Video: Micrograph: an unexplored world under a microscope
2024 Author: Richard Flannagan | [email protected]. Last modified: 2023-12-15 23:55
A painting can tell a million stories. With every click of the camera and the captured image, we tell stories and capture moments that will continue to live on in the photo. The wonders of microphotography is a new and unique method that opens the way for us to get acquainted with hitherto unknown microscopic organisms.
Microphotography - photographing enlarged images of microscopic objects using the optical system of a light microscope.
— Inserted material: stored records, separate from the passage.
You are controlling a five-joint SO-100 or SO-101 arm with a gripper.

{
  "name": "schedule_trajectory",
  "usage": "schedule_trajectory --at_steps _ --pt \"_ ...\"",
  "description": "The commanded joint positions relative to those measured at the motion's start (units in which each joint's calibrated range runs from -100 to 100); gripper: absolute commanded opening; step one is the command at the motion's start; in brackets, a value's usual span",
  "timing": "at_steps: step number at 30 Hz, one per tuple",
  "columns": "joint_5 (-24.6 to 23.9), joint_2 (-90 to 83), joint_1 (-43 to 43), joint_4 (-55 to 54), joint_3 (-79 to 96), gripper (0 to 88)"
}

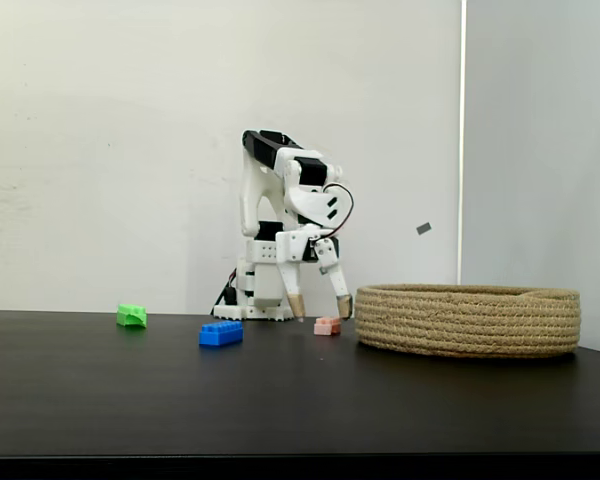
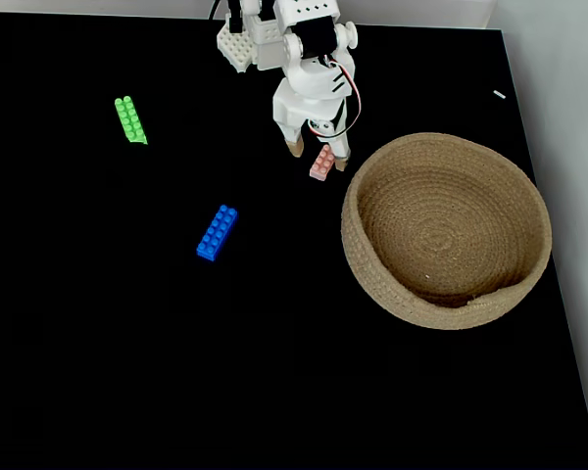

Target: Place the lego blocks in the tray

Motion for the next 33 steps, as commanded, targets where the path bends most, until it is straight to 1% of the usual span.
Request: schedule_trajectory --at_steps 1,11,14,17,19,22,25,28,33 --pt "-0.5 0.2 -1.0 -0.4 -3.2 23.7" --pt "-1.5 4.1 -2.3 -1.7 -3.6 22.6" --pt "-1.5 5.1 -2.4 -2.4 -3.3 20.5" --pt "-1.8 5.9 -2.4 -3.5 -3.3 10.7" --pt "-1.9 6.4 -2.6 -3.9 -3.3 0.3" --pt "-2.0 7.2 -3.1 -3.7 -3.4 0.0" --pt "-2.0 5.8 -3.3 0.4 -4.9 0.0" --pt "-1.4 -1.0 -2.9 7.8 -8.3 0.0" --pt "1.8 -9.1 -2.0 17.6 -20.5 0.0"
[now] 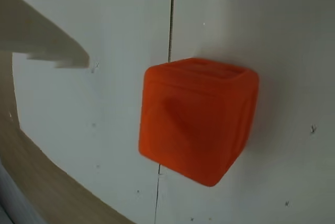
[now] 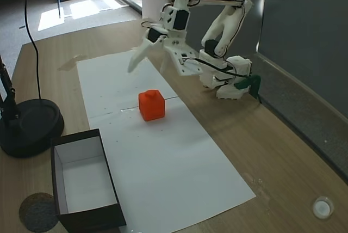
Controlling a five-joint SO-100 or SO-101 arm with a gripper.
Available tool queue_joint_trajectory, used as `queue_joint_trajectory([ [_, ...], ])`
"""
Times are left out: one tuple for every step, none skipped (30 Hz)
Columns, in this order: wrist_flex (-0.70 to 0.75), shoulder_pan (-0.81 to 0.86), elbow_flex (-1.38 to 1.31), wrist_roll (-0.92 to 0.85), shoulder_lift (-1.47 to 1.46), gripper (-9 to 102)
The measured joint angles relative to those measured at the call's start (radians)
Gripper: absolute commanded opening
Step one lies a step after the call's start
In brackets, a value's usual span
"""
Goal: Grab a orange square and put it in the box.
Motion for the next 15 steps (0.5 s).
queue_joint_trajectory([
  [0.000, 0.000, -0.003, 0.000, -0.044, 41],
  [-0.002, 0.000, -0.003, 0.000, -0.087, 41],
  [-0.002, 0.000, -0.003, 0.000, -0.129, 41],
  [-0.002, 0.002, -0.003, 0.000, -0.160, 41],
  [-0.002, 0.003, -0.003, 0.002, -0.186, 41],
  [-0.002, 0.005, -0.003, 0.009, -0.206, 41],
  [-0.006, 0.005, -0.003, 0.023, -0.219, 41],
  [-0.015, 0.003, -0.003, 0.043, -0.233, 41],
  [-0.028, -0.003, -0.003, 0.060, -0.244, 41],
  [-0.038, -0.011, -0.003, 0.075, -0.253, 40],
  [-0.049, -0.011, -0.003, 0.086, -0.259, 40],
  [-0.060, -0.008, -0.003, 0.092, -0.264, 40],
  [-0.066, -0.006, -0.003, 0.095, -0.272, 40],
  [-0.071, -0.015, -0.003, 0.098, -0.279, 40],
  [-0.075, -0.032, -0.003, 0.101, -0.285, 40],
])
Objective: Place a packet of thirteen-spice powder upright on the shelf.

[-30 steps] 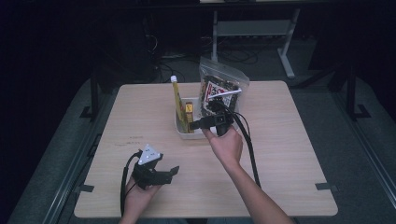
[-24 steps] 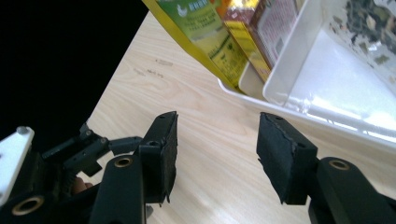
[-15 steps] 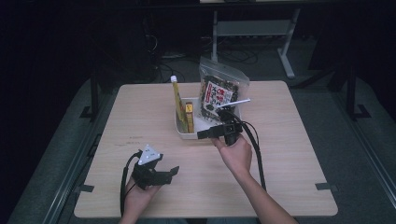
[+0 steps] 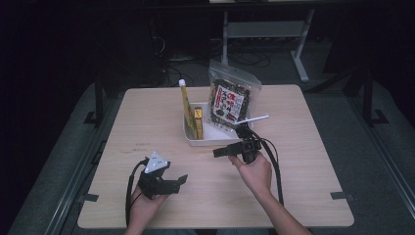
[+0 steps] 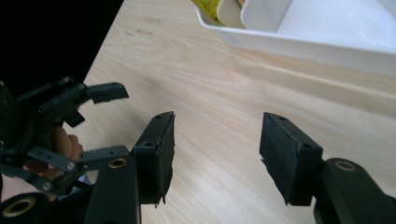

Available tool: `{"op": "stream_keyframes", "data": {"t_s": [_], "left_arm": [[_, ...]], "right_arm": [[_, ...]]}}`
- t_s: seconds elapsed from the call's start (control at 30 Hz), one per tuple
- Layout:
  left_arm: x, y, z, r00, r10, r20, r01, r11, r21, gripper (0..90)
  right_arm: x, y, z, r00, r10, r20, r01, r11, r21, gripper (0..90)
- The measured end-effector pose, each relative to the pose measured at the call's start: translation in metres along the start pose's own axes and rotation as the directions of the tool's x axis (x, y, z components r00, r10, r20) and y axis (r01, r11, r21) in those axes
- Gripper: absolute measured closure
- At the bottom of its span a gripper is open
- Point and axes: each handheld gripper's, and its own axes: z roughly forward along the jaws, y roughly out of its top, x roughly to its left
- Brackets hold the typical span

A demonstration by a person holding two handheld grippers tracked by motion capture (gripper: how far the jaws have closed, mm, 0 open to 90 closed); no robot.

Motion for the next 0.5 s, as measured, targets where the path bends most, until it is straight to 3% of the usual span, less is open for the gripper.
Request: {"op": "stream_keyframes", "data": {"t_s": [0.5], "left_arm": [[0.000,0.000,0.001,1.0000,0.000,0.005,0.000,1.0000,0.003,19.0]], "right_arm": [[-0.020,-0.028,-0.003,0.9989,0.035,-0.031,-0.034,0.999,0.022,42.4]]}}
With the help of a microscope, small and bizarre animals come to life in front of our eyes, multi-colored structures of various investigated substances are revealed.
The first to see the unexplored world of microorganisms was the Dutch naturalist and microscope designer Anthony van Leeuwenhoek, the "father of microbiology", who designed about 400 types of microscopes. He saw that all the animals and bacteria that he examined live in an enchanting world and may even sometimes look just adorable. Over the years, photographers continue and continue to explore and discover new sides and boundaries of the microcosm.
For several years now, the Olympus BioScapes Digital Imaging Competition has provided the world with the most intricate and complex microcosm that exists next to us. Photos taken with microscopes, various light filters, ultrasensitive cameras show us a world that we never imagined to see in such light.
The Small World Contest is also held annually to showcase “the beauty and complexity of life that we contemplate through a microscope.” The winner by public vote was a microphotograph of a chicken embryo taken by Tomas Pais de Azeved, a biology student from Lisbon, Portugal. … Voters chose the photo of Pais de Azevedo from 115 finalists. His work became the best photograph of 2008.
The bright fibers of the diatom algae are visible when photographed. The photograph belongs to the British Michael Stringer, who specializes in photographing microscopic objects.
Margaret Oechslі presented us with a landscape of medicines. Viewed through a polarizing filter, the antibiotic mitomycin powder flashed in different colors, revealing its intricate crystal sculpture.
By mixing resorcinol, methylene blue and sulfur, photomicrograph chemist John Hart from the University of Colorado obtained a crystalline structure that looks charming under a microscope.